**DESCRIPTION OF THE TASK**
From the first line through the one containing "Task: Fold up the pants", restate the listing word for word, and give no other lines.

**DATA SECTION**
..............................

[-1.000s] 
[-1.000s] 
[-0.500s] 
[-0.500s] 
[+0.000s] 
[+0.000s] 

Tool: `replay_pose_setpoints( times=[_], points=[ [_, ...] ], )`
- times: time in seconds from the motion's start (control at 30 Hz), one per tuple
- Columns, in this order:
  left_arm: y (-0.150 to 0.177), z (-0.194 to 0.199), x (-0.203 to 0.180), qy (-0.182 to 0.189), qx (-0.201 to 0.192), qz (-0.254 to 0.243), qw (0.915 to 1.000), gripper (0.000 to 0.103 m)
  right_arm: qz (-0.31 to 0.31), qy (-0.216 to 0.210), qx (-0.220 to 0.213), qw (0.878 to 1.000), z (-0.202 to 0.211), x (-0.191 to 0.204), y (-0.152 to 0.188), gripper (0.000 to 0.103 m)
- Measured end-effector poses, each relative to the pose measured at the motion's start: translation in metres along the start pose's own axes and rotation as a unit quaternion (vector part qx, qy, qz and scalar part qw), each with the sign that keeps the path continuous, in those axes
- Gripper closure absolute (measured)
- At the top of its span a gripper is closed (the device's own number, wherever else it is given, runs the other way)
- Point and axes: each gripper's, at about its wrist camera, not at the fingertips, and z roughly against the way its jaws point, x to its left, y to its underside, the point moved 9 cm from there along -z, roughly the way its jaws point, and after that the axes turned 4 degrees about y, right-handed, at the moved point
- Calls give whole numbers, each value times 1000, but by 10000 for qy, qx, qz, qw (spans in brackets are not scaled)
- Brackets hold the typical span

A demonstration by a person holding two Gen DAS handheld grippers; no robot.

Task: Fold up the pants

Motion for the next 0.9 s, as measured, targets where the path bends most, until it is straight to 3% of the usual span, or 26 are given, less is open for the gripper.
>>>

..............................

**WORKED SOLUTION**
[-1.000s] 
[-1.000s] 
[-0.500s] 
[-0.500s] 
[+0.000s] 
[+0.000s] 

Tool: `replay_pose_setpoints( times=[_], points=[ [_, ...] ], )`
- times: time in seconds from the motion's start (control at 30 Hz), one per tuple
- Columns, in this order:
  left_arm: y (-0.150 to 0.177), z (-0.194 to 0.199), x (-0.203 to 0.180), qy (-0.182 to 0.189), qx (-0.201 to 0.192), qz (-0.254 to 0.243), qw (0.915 to 1.000), gripper (0.000 to 0.103 m)
  right_arm: qz (-0.31 to 0.31), qy (-0.216 to 0.210), qx (-0.220 to 0.213), qw (0.878 to 1.000), z (-0.202 to 0.211), x (-0.191 to 0.204), y (-0.152 to 0.188), gripper (0.000 to 0.103 m)
- Measured end-effector poses, each relative to the pose measured at the motion's start: translation in metres along the start pose's own axes and rotation as a unit quaternion (vector part qx, qy, qz and scalar part qw), each with the sign that keeps the path continuous, in those axes
- Gripper closure absolute (measured)
- At the top of its span a gripper is closed (the device's own number, wherever else it is given, runs the other way)
- Point and axes: each gripper's, at about its wrist camera, not at the fingertips, and z roughly against the way its jaws point, x to its left, y to its underside, the point moved 9 cm from there along -z, roughly the way its jaws point, and after that the axes turned 4 degrees about y, right-handed, at the moved point
- Calls give whole numbers, each value times 1000, but by 10000 for qy, qx, qz, qw (spans in brackets are not scaled)
- Brackets hold the typical span

A demonstration by a person holding two Gen DAS handheld grippers; no robot.

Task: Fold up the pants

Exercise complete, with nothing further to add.